_DESCRIPTION OF THE TASK_
The answer is every line of the records that holds the word "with", copied in full.

[THE DATA Boundary: Start]

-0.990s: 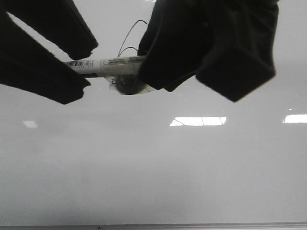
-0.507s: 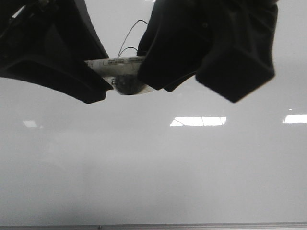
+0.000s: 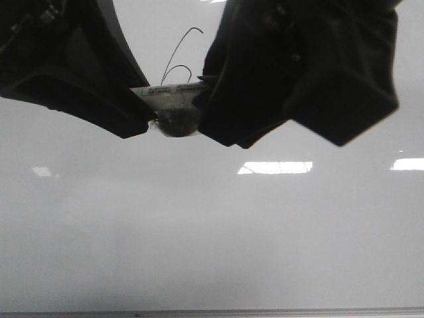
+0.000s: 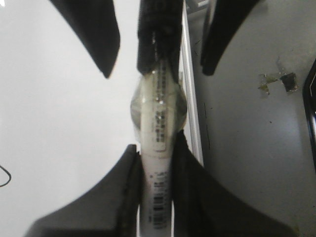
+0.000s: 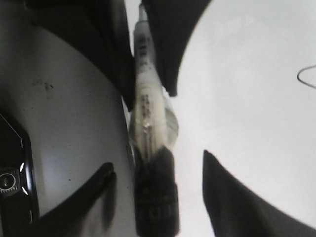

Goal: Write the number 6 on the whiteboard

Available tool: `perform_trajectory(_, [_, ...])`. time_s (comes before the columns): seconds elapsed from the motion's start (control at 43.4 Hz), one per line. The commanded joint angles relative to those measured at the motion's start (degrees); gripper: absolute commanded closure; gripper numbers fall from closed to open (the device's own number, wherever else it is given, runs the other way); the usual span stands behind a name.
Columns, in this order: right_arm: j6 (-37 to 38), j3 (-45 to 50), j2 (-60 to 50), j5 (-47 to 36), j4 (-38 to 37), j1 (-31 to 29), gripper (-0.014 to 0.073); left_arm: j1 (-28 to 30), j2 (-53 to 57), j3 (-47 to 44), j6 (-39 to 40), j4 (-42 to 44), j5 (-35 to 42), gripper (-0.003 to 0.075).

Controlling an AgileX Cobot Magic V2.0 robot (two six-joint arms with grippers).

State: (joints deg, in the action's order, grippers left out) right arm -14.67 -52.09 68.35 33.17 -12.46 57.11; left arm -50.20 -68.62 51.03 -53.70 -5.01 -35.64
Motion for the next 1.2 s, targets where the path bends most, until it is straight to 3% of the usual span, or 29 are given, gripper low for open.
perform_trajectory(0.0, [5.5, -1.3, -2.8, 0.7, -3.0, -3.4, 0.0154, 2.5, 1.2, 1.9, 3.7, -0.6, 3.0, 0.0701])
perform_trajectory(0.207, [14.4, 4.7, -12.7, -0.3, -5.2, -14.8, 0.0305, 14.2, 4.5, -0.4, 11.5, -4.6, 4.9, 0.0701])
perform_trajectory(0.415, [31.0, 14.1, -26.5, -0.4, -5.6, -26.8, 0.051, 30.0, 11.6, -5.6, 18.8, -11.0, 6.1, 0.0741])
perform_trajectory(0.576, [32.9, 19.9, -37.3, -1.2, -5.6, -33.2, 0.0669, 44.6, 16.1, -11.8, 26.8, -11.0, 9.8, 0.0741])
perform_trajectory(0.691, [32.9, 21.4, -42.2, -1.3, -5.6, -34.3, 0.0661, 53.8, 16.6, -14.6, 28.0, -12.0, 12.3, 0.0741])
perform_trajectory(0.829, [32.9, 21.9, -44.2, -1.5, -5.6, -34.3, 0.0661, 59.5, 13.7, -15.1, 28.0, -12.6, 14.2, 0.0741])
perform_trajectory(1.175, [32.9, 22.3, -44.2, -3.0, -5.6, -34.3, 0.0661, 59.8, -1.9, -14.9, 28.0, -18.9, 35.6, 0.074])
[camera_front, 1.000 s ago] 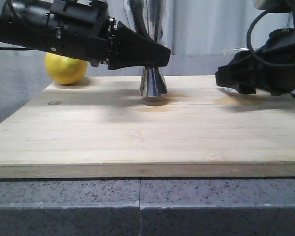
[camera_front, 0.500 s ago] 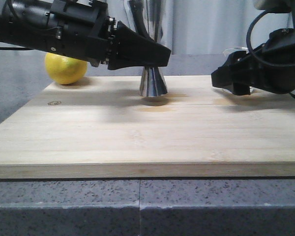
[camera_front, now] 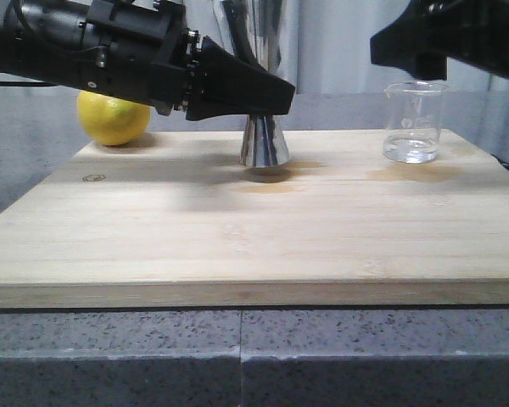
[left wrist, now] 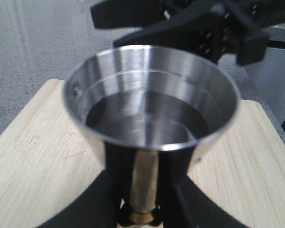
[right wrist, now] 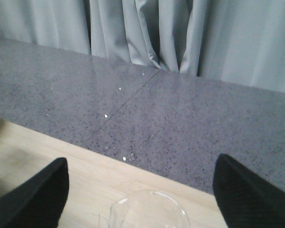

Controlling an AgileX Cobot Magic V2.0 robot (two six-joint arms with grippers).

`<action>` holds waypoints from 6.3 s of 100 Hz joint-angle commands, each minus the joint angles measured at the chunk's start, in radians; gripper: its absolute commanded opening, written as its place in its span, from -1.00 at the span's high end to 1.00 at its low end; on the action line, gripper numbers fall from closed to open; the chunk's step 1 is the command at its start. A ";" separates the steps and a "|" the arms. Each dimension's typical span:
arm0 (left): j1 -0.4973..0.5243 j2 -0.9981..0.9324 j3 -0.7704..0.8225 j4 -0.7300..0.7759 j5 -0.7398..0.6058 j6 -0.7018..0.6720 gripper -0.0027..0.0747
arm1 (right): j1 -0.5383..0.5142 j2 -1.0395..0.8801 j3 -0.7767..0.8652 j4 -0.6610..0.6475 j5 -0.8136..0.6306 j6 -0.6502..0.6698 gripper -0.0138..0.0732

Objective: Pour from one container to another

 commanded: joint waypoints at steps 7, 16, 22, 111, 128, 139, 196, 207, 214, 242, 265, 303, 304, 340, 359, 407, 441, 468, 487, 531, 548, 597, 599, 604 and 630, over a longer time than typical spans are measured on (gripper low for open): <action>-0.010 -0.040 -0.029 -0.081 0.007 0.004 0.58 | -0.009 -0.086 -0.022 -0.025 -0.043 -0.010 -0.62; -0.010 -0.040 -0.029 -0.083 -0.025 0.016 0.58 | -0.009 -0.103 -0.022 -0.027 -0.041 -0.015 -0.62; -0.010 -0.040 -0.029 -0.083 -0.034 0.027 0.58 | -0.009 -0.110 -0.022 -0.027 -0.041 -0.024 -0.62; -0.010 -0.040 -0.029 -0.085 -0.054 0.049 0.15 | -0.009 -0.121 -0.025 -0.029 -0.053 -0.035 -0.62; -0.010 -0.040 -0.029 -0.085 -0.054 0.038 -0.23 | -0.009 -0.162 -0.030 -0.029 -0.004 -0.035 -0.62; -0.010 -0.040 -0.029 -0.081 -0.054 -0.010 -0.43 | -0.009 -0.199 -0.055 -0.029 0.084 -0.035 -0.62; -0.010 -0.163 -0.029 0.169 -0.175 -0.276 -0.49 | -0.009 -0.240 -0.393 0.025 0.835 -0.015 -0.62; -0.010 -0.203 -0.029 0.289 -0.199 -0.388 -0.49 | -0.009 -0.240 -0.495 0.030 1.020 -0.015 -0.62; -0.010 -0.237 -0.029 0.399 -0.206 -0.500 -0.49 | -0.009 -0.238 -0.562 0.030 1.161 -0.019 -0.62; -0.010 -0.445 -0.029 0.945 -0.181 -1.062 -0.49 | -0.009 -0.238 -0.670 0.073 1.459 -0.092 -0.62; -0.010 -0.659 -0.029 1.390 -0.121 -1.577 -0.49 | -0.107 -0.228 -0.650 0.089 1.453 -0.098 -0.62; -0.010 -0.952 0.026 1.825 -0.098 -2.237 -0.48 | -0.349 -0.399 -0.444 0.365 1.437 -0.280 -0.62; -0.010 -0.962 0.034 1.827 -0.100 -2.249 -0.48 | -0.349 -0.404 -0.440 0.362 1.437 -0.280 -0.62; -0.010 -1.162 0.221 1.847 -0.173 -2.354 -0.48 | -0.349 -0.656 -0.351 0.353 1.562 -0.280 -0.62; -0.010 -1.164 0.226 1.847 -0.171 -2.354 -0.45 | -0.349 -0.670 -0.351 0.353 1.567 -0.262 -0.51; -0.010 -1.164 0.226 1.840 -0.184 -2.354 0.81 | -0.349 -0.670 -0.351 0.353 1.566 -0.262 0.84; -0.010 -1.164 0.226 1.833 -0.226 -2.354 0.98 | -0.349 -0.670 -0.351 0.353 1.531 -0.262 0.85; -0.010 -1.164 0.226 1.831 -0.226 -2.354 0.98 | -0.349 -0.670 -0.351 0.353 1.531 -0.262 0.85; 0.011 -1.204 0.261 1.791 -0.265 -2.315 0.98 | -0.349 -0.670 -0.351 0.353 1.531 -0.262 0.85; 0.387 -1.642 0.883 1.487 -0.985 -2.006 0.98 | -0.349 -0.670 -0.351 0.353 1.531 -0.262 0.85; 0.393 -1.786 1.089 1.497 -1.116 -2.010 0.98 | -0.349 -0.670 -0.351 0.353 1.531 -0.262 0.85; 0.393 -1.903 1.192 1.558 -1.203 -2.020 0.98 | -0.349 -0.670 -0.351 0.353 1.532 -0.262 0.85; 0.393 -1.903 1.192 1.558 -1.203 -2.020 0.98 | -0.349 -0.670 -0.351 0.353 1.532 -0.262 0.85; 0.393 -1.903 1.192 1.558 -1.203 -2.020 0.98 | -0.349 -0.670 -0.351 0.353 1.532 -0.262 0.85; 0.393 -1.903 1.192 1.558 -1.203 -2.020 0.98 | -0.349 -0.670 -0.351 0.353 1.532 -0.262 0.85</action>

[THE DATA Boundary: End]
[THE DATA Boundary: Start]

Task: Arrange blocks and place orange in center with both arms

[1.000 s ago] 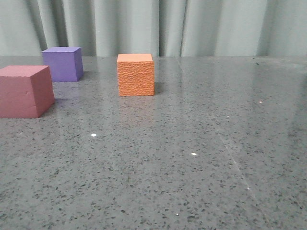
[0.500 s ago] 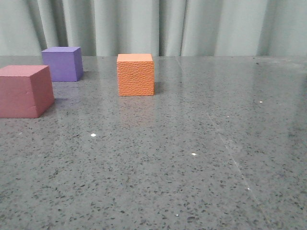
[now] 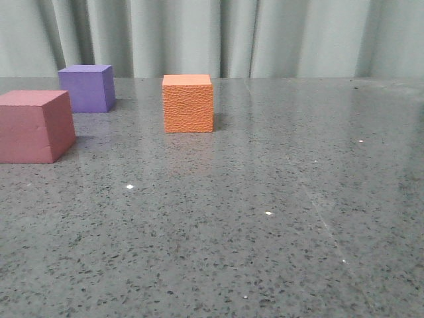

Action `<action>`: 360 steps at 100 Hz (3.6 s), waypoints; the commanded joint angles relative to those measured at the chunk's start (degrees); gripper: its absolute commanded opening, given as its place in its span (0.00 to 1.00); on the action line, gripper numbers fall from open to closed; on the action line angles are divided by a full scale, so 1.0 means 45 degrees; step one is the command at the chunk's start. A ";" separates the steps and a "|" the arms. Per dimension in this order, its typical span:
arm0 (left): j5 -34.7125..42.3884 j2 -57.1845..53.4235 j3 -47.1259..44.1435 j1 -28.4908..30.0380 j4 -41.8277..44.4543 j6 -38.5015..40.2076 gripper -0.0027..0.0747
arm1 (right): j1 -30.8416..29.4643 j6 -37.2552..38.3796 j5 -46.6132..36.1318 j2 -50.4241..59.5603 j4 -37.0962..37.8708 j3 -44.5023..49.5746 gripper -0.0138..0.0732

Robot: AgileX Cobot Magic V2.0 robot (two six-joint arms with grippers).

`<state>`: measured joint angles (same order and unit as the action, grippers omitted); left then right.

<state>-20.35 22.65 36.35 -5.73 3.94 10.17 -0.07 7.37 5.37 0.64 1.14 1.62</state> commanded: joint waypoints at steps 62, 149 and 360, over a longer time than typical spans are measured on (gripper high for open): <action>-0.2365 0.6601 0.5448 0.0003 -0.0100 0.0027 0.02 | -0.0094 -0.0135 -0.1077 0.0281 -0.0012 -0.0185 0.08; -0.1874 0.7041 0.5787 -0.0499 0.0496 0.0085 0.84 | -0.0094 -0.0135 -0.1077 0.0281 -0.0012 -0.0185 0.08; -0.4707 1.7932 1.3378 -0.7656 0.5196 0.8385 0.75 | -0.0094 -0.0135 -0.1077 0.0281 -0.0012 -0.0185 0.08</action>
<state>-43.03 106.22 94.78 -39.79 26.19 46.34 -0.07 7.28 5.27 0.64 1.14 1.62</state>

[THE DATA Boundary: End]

_RESULT OF THIS TASK_
Controlling an AgileX Cobot Magic V2.0 robot (two six-joint arms with grippers).
Controlling an AgileX Cobot Magic V2.0 robot (two six-joint arms with grippers).
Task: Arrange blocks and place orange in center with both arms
Robot: AgileX Cobot Magic V2.0 robot (two six-joint arms with grippers).

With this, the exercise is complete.